▶ **TASK ITEM**
Return only the lines of the listing below that run from the line with "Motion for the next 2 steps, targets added" through the line with "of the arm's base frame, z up", both ends included, exactly as written.

▶ **SUPPLIED MATERIAL**
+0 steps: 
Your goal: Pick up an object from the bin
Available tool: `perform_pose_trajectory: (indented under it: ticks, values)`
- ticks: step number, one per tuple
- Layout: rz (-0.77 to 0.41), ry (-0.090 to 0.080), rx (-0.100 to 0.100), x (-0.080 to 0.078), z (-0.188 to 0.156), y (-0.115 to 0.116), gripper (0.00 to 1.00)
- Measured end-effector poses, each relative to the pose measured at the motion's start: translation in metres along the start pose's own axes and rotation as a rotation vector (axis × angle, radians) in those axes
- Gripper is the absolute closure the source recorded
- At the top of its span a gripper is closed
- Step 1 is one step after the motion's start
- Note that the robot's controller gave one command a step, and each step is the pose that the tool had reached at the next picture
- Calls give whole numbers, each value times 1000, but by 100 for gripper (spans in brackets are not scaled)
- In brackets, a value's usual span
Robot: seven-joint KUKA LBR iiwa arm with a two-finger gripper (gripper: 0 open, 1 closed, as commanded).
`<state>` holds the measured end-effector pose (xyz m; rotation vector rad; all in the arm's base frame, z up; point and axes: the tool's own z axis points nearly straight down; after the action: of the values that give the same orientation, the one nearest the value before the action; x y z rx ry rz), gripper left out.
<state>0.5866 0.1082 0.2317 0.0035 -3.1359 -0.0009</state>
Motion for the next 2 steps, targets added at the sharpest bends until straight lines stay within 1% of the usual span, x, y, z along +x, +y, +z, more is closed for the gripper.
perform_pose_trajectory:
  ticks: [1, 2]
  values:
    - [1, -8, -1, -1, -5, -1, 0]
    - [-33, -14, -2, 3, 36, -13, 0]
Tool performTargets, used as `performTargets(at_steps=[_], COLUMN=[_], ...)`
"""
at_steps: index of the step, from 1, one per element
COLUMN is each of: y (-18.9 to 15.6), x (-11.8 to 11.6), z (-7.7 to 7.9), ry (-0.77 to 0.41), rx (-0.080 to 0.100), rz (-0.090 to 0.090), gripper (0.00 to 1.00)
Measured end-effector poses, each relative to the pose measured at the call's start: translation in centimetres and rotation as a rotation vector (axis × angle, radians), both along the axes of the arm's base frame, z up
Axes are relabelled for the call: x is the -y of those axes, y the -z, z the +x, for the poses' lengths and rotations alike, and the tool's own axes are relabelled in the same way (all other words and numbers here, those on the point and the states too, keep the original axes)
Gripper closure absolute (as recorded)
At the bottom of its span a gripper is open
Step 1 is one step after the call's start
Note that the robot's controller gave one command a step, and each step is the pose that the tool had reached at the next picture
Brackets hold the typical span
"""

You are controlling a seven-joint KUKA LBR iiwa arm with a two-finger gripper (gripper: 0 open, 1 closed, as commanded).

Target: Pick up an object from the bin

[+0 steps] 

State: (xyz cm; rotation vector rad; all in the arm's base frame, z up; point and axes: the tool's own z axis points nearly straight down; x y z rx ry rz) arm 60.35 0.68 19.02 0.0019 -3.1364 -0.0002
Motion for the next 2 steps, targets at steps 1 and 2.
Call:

▶ **RESULT OF THE TASK**
Motion for the next 2 steps, targets added at the sharpest bends until straight lines stay within 1% of the usual span, x, y, z along +x, +y, +z, more is closed for the gripper.
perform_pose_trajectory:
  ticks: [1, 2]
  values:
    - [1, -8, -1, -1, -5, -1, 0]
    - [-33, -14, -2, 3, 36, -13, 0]
Tool performTargets, used as `performTargets(at_steps=[_], COLUMN=[_], ...)`
"""
at_steps: index of the step, from 1, one per element
COLUMN is each of: y (-18.9 to 15.6), x (-11.8 to 11.6), z (-7.7 to 7.9), ry (-0.77 to 0.41), rx (-0.080 to 0.100), rz (-0.090 to 0.090), gripper (0.00 to 1.00)
Measured end-effector poses, each relative to the pose measured at the call's start: translation in centimetres and rotation as a rotation vector (axis × angle, radians), both along the axes of the arm's base frame, z up

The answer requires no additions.